Son palabras de Ignacio Ellacuría. Están en el texto de “Utopía y profetismo desde América Latina. Un ensayo concreto de soteriología histórica” recogido en el Tomo II de sus Escritos Teológicos (UCA, San Salvador, 2000) y originalmente publicado en la Revista Latinoamericana de Teología (RLT 17) en 1989. Es un típico texto del estilo ellacuriano en el que trabaja y argumenta sobre lo político-social-económico, lo teológico y lo filosófico.
Me encanta proponer la lectura de este texto en mis clases. Genera cierto desconcierto positivo. Ellacuría lo dice incluso dos veces en su escrito: El capitalismo se caracteriza por una malicia intrínseca (ver p. 246 y 247). Vivimos en una sociedad capitalista y en un mundo fundamentalmente capitalista. Lo que tenemos delante de nosotros, y llamamos progreso o desarrollo, es básicamente producto del sistema capitalista o ha sido alcanzado en ese marco específico. La declaración de Ellacuría quiere decir que a este sistema le es inherente, íntimo y esencial (eso quiere decir “intrínseco”) el tener una intención (solapada, las más de las veces) maligna, que es malo por sí (en términos éticos) y por ende perjudicial y, por tanto, maligno. No he hecho más para parafrasear lo que dice el Diccionario de la Lengua (dle.rae.es). En resumidas cuentas, Ellacuría lo dice, en una palabra: deshumaniza. La afirmación no es gratuita, coloquial, intempestiva o mero adorno. Hay una argumentación de fondo que le concede peso a la expresión.
No hace falta acudir a Karl Marx (aunque ciertamente es de provecho) para proferir o subscribir la frase. Retomo la reflexión de Walter Benjamín a propósito del “ángel de la historia”, en sus “Tesis de filosofía de la historia”, la número 9 (Véase Discursos interrumpidos I, Taurus, 1989, p.183). El ángel (Benjamín interpreta así la pintura de Klee que acompaña este texto) horrorizado mira al pasado lleno de ruinas, destrucción y miseria, pero un huracán lo aleja con fuerza del punto de origen. Ese huracán es el progreso.
Sin duda, el capitalismo se reinventa una y otra vez, y se constituye en la fuerza poderosa que impulsa el progreso. Pero tiene unos costos altísimos. Genera desigualdad y exclusión empobreciendo a lo largo de la historia a las mayorías. Se convierte en una maquinaria aniquiladora de la naturaleza aproximándose al punto crítico de destrucción del planeta por el cambio climático. Cautiva las mentalidades colocando el individualismo del tener y el consumismo, por encima de la comunidad solidaria que comparte. Con esto convivimos. No hay duda que el capitalismo, como sistema, es avasallador en sus logros, pero es intrínsecamente malo.
Esto implica que no deberíamos ir por ahí.

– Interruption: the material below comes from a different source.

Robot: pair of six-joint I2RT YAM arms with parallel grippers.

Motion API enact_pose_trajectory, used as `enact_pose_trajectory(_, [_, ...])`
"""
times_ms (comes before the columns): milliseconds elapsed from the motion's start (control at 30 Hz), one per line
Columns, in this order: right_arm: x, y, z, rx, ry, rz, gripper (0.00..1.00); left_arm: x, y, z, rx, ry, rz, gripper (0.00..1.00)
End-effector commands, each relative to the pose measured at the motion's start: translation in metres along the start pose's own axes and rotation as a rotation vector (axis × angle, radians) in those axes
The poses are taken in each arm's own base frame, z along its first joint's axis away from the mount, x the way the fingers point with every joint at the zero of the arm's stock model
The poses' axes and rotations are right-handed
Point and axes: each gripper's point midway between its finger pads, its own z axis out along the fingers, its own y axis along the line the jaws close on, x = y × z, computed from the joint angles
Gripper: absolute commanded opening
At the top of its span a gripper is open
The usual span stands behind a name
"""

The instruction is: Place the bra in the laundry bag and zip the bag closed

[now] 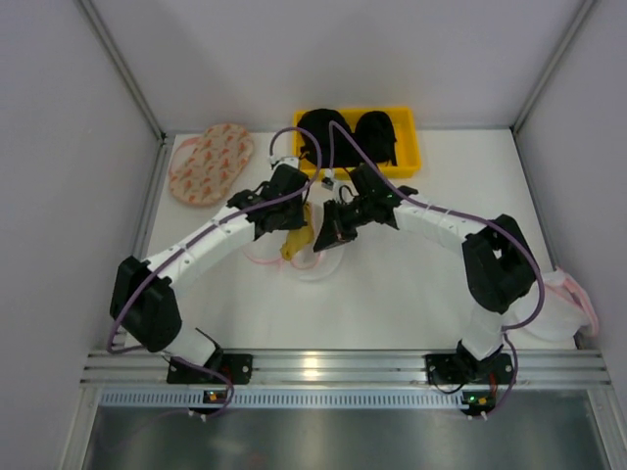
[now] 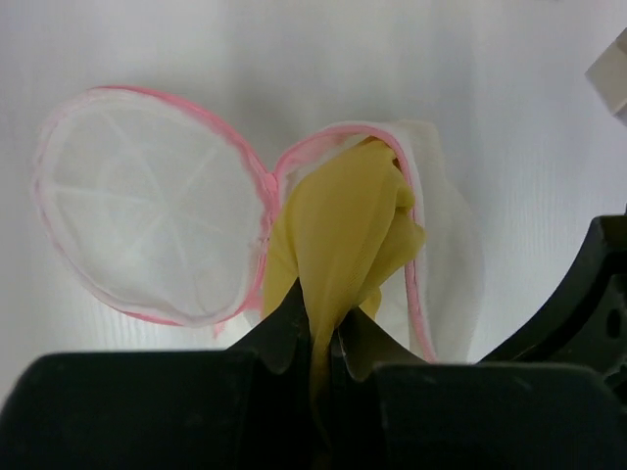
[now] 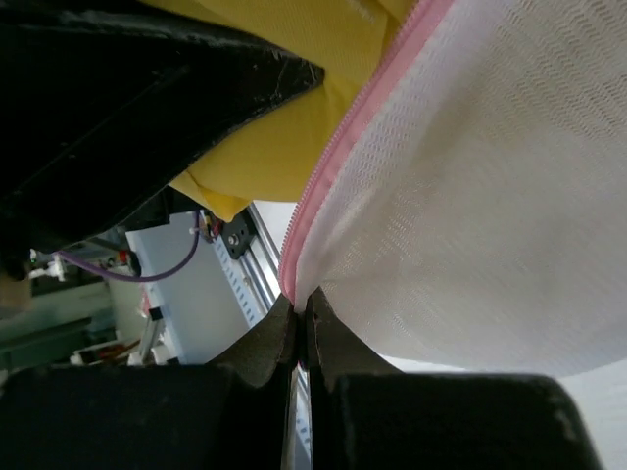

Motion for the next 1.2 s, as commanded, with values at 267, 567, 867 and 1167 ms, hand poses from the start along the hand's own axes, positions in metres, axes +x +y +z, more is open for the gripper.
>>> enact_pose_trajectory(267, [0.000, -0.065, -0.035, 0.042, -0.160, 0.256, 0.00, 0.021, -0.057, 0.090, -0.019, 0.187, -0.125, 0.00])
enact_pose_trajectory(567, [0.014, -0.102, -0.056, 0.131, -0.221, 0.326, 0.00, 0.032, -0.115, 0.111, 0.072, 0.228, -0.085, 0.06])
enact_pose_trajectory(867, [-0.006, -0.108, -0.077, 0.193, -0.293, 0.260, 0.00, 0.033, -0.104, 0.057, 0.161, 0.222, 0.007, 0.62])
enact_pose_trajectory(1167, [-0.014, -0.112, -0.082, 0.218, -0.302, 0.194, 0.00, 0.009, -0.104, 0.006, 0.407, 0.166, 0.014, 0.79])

Ese deberíamos se constituye, o tendría que constituirse en imperativo ético. Aquí es donde Ellacuría precisamente contrapone a esta civilización del capital, la necesidad de construir y aspirar la civilización del trabajo, o dicho teológicamente, la civilización de la pobreza… que dicho sea de paso, no significa que todos nos hagamos pobres. Más bien significa que debemos recurrir a descubrir el misterio que detrás de la declaración “felices los pobres porque de ellos es el reino de Dios” (Lc 6,20), una declaración que suele olvidarse en el ámbito de la fe cristiana.
Hay aquí por tanto, un desafío intelectual, académico, ético y práctico: no podemos continuar por el camino del capitalismo porque deshumaniza y amenaza la destrucción del planeta. Toca deconstruir mentalidades, prácticas y sistemas.